The Bureau of Meteorology releases national forecasts (up to 7 days in advance) in the afternoon each day. These forecasts are released as the Australian Digital Forecast Database (ADFD) which provides gridded data over the entire nation and surrounding waters. The current forecast can be viewed at http://www.bom.gov.au/australia/meteye/.
This dataset is prepared by the Evidence Targeted Automation team (gfe_eta@bom.gov.au) from the Science to Services Group, using forecast data obtained from the ADFD and observational data obtained from the Australian Data Archive for Meteorology (ADAM). This dataset focuses on the comparison of temperature, rainfall and wind forecasts against observations over land at the surface level, and includes data for an approximately three year-long period from May 2017 to April 2018.
Forecast weather elements include temperature, maximum and minimum temperature, rainfall probabilities and rainfall amounts, dew point, relative humidity wind magnitude and wind direction. Different forecast products have different time resolutions. For example, temperature forecasts are made for each hour, while maximum and minimum temperature forecasts are made for each day. The native time resolutions of forecast products are preserved in this dataset.
Observation data is provided from ~500 automatic weather stations (AWS) throughout Australia. AWS observations data have a native time resolution of one minute, and report the current air temperature, precipitation, dew point, relative humidity, wind magnitude and wind direction, amongst other weather elements not included in this dataset. The one-minute data are aggregated here to hourly blocks so that the observations can be directly compared against forecasts. For certain forecast elements (e.g. daily maximum temperature), additional aggregation of hourly AWS data will be needed to compare against forecasts.

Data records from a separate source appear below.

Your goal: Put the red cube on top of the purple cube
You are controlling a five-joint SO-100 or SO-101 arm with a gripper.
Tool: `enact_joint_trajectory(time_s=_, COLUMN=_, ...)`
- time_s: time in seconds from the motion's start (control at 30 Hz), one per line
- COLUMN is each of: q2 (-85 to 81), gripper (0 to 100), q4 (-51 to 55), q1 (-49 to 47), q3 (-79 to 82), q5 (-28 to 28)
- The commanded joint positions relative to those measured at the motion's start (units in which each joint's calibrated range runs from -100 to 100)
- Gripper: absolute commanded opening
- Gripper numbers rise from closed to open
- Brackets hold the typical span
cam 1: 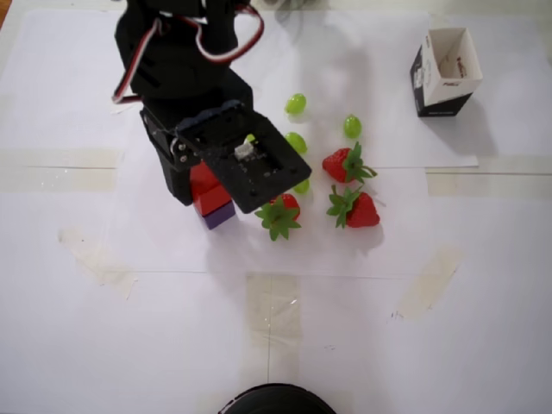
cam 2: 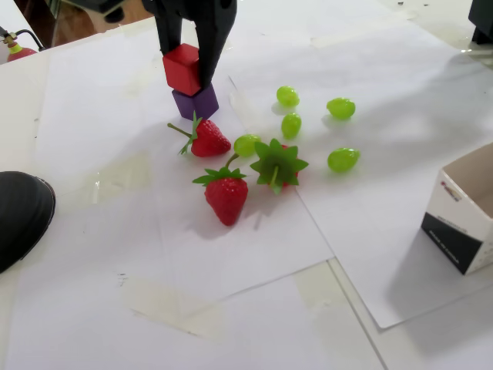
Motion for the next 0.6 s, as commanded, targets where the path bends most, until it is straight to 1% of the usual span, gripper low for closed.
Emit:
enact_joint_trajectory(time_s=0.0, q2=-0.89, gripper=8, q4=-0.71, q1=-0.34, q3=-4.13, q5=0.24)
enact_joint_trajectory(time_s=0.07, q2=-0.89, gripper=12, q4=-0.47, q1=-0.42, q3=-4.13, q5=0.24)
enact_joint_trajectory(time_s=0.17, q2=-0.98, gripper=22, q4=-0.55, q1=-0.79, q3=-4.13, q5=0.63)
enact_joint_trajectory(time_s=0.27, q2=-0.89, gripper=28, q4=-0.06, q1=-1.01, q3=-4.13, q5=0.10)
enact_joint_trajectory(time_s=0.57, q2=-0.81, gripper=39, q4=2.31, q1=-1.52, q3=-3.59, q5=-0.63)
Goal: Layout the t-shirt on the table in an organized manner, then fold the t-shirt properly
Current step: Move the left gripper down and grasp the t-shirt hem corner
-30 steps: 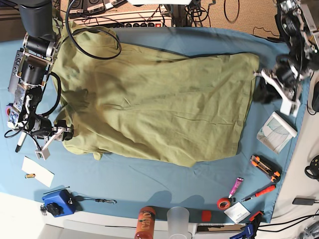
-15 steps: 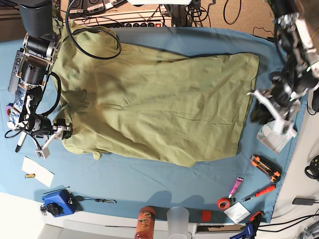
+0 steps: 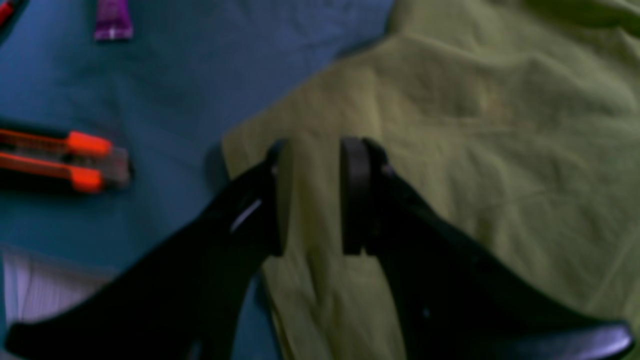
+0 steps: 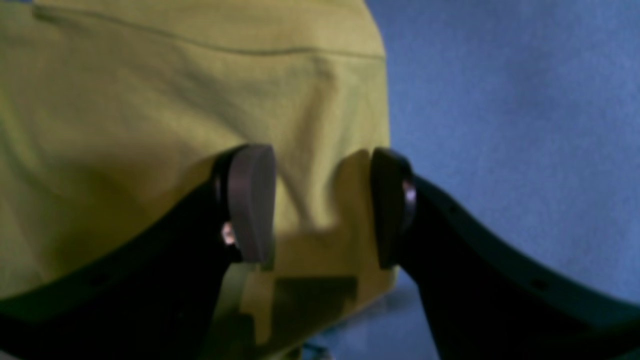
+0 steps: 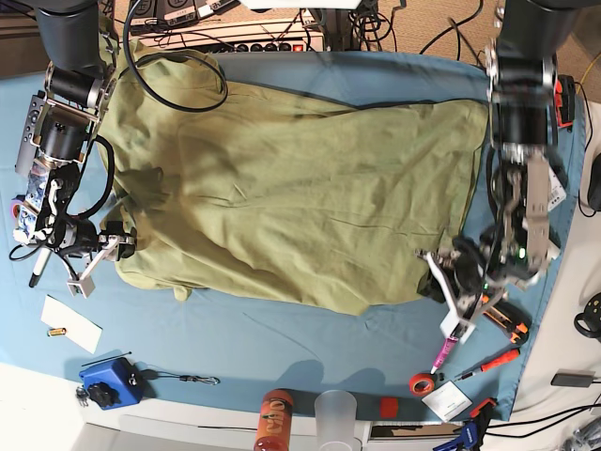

This data brochure contains the following sections:
The first few rows of Op_Official_20180101.csv
station_number,area_code,parameter,valid_start,valid_end,value,unit,statistic,level,base_time
69132,NSW_PT019,DailyPoP,1514818800,1514905200,62.0,%,point,SFC,1514246400
62101,NSW_PT094,DailyPoP,1514818800,1514905200,17.0,%,point,SFC,1514246400
69138,NSW_PT149,DailyPoP,1514818800,1514905200,65.0,%,point,SFC,1514246400
66212,NSW_PT132,DailyPoP,1514818800,1514905200,65.0,%,point,SFC,1514246400
69147,NSW_PT087,DailyPoP,1514818800,1514905200,45.0,%,point,SFC,1514246400
The first few rows of aws_hourly_20180101.csv
station_number,area_code,parameter,valid_start,valid_end,value,unit,statistic,level,qc_valid_minutes,qc_valid_start,qc_valid_end
541150,,MaxT,1514764800,1514768400,28.2,Celsius,max,SFC,60,1514764800,1514768400
512019,,MaxT,1514764800,1514768400,31.6,Celsius,max,SFC,60,1514764800,1514768400
507500,,MaxT,1514764800,1514768400,32.1,Celsius,max,SFC,60,1514764800,1514768400
505056,,MaxT,1514764800,1514768400,33.6,Celsius,max,SFC,60,1514764800,1514768400
505053,,MaxT,1514764800,1514768400,34.2,Celsius,max,SFC,60,1514764800,1514768400
CSV files in this dataset follow the "TJLite schema", a convention for flexible storage of site-based meteorological data. There are two datasets, forecast data and observations data, stored in the fcst
and obs
directories respectively.
Data are stored in separate CSV files for each day, with a naming format of {source}_{date}.csv
. This is a nominal date only used to partition the data into multiple files. It corresponds to the date of the records contained within. Times within the file are fully recorded in UTC to avoid ambiguity.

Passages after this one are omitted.